@ell.complex

While @ell.simple provides a straightforward way to work with language models that return text, modern language models are increasingly capable of handling and generating multimodal content, structured outputs, and complex interactions. This is where @ell.complex comes into play.

The @ell.complex decorator is designed to handle sophisticated interactions with language models, including multimodal inputs/outputs, structured data, and tool usage. It extends @ell.simple’s capabilities to address the evolving nature of language models, which can now process images, generate structured data, make function calls, and engage in multi-turn conversations. By returning rich Message objects instead of simple strings, @ell.complex enables more nuanced and powerful interactions, overcoming the limitations of traditional string-based interfaces in these advanced scenarios.

Note

Messages in ell are not the same as the dictionary messages used in the OpenAI API. ell’s Message API provides a more intuitive and flexible way to construct and manipulate messages. You can read more about ell’s Message API and type coercion in the Messages page.

Usage

The basic usage of @ell.complex is similar to @ell.simple, but with enhanced capabilities:

import ell
from pydantic import BaseModel, Field

class MovieReview(BaseModel):
    title: str = Field(description="The title of the movie")
    rating: int = Field(description="The rating of the movie out of 10")
    summary: str = Field(description="A brief summary of the movie")
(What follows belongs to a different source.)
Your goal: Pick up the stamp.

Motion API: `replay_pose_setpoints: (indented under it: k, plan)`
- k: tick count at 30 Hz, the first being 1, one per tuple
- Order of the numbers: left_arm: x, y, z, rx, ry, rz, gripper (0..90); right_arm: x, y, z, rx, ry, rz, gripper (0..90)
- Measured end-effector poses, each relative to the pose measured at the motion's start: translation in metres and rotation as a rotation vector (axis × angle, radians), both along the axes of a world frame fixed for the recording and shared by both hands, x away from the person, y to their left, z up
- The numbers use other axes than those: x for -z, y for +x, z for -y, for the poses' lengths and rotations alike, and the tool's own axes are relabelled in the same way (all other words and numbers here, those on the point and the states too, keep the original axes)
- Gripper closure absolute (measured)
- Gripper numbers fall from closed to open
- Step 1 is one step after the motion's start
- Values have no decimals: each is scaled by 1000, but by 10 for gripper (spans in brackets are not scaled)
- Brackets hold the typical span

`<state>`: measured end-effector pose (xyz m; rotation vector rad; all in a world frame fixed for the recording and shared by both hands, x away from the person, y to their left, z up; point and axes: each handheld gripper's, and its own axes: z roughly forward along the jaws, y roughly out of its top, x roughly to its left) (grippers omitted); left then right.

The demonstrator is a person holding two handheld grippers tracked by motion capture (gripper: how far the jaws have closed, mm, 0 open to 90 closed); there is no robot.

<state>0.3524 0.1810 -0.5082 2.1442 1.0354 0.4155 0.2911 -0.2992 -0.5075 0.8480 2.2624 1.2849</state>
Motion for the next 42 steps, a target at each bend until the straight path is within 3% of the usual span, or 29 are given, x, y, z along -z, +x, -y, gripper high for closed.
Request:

@ell.complex(model="gpt-4o-2024-08-06", response_format=MovieReview)
def generate_movie_review(movie: str):
    """You are a movie review generator. Given the name of a movie, you need to return a structured review."""
    return f"Generate a review for the movie {movie}"

review_message = generate_movie_review("The Matrix")
review = review_message.parsed
print(f"Movie: {review.title}, Rating: {review.rating}/10")
print(f"Summary: {review.summary}")

Key Features

1. Structured Outputs

@ell.complex allows for structured outputs using Pydantic models:

@ell.complex(model="gpt-4o-2024-08-06", response_format=MovieReview)
def generate_movie_review(movie: str) -> MovieReview:
    """You are a movie review generator. Given the name of a movie, you need to return a structured review."""
    return f"Generate a review for the movie {movie}"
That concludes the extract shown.